[[ MATERIAL PROVIDED open ]]

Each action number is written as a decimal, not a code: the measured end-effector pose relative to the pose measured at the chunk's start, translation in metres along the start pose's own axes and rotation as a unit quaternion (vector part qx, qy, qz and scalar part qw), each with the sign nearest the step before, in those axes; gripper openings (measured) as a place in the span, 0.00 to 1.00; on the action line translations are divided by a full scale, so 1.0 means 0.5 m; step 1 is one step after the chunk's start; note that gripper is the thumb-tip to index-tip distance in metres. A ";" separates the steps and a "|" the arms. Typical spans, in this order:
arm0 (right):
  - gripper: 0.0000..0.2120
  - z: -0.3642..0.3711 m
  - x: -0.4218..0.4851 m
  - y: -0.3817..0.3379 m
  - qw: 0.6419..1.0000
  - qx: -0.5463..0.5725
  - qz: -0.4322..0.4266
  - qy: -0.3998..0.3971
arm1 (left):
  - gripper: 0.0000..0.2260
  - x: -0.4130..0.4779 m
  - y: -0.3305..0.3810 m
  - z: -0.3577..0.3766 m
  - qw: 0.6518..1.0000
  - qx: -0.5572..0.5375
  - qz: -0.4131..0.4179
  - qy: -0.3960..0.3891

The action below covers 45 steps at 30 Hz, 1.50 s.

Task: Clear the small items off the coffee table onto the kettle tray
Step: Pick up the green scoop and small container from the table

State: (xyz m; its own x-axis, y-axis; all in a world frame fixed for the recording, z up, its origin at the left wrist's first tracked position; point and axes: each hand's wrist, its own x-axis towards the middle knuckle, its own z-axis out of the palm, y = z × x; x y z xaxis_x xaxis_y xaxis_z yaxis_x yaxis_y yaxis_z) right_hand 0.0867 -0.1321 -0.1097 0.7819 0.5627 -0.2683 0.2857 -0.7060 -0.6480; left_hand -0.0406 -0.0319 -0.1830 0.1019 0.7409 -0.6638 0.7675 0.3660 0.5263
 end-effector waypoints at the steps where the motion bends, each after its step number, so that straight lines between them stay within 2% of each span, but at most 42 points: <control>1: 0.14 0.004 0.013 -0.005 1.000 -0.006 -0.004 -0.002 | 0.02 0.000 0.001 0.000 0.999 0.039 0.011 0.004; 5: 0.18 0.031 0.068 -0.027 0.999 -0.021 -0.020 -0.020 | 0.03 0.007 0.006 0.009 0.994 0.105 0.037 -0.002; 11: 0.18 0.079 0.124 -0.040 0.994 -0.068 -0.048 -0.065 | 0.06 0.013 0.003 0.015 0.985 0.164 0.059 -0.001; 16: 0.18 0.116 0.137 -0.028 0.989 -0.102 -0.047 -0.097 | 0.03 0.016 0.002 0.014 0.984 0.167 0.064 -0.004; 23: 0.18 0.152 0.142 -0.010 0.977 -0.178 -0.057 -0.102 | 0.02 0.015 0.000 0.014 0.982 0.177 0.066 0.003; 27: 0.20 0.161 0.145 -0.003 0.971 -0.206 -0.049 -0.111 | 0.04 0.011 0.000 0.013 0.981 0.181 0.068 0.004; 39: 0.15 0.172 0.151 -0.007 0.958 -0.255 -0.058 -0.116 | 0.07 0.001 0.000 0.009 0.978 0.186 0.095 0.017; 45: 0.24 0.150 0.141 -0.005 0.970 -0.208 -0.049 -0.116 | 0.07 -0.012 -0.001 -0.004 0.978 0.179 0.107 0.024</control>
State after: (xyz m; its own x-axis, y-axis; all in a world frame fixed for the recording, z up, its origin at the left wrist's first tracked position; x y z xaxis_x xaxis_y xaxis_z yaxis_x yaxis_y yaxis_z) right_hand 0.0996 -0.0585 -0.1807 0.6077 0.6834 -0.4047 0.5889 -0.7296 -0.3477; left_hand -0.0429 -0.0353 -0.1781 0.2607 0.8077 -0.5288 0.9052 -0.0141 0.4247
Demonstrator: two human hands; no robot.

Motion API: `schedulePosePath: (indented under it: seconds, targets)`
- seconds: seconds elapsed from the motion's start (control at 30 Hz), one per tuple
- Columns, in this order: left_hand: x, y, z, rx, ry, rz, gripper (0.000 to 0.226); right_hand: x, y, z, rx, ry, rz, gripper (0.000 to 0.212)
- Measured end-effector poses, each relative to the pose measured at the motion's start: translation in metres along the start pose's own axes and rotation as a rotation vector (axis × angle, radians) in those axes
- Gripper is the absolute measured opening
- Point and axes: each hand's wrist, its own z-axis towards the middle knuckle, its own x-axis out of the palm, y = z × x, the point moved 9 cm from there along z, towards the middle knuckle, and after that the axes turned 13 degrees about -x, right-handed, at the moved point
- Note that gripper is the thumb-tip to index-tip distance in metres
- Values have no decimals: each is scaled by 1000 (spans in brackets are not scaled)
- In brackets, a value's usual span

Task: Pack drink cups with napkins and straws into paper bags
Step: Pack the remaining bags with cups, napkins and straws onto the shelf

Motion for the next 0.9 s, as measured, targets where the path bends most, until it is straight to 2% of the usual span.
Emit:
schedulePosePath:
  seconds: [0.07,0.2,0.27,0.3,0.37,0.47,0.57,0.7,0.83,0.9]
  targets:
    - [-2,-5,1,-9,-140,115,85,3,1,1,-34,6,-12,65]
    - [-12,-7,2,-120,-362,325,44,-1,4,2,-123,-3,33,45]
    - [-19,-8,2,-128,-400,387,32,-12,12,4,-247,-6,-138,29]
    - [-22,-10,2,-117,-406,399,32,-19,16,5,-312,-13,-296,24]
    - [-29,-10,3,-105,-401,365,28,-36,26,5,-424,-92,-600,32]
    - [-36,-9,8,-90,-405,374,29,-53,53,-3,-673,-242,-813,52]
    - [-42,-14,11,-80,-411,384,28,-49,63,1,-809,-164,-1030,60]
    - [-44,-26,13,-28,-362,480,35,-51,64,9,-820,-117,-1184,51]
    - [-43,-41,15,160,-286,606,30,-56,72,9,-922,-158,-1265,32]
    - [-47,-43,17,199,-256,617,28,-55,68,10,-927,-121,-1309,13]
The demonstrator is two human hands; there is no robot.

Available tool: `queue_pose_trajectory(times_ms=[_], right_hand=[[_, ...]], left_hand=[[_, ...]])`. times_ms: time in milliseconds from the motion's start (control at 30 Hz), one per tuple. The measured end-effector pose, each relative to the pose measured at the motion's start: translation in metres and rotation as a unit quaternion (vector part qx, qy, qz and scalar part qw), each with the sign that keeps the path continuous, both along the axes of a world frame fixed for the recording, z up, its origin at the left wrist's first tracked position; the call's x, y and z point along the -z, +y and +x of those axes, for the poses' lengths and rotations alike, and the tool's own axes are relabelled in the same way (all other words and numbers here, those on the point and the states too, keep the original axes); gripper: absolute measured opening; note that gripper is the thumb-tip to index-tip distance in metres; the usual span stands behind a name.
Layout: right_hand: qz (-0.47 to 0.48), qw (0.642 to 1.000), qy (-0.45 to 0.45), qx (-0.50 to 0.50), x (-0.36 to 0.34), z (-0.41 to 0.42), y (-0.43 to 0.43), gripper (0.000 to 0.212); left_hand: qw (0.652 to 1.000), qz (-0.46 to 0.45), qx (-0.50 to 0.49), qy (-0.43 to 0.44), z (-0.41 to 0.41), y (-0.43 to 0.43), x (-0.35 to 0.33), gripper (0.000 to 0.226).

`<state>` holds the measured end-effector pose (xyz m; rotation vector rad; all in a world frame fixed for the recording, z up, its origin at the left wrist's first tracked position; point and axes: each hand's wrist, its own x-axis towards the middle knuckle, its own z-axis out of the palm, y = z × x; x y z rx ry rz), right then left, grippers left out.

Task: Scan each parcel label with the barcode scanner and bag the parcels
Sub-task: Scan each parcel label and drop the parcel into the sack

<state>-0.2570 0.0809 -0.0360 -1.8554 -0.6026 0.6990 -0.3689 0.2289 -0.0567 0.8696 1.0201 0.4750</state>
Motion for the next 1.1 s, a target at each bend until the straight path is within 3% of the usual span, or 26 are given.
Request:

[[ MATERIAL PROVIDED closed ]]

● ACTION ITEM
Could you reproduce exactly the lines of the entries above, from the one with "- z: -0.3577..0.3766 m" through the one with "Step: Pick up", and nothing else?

● RESULT FOR THIS EXERCISE
  - z: -0.3577..0.3766 m
  - qw: 0.6518..1.0000
  - qx: -0.5572..0.5375
  - qz: -0.4131..0.4179
  - qy: -0.3960..0.3891

The action below covers 45 steps at 30 Hz, 1.50 s.

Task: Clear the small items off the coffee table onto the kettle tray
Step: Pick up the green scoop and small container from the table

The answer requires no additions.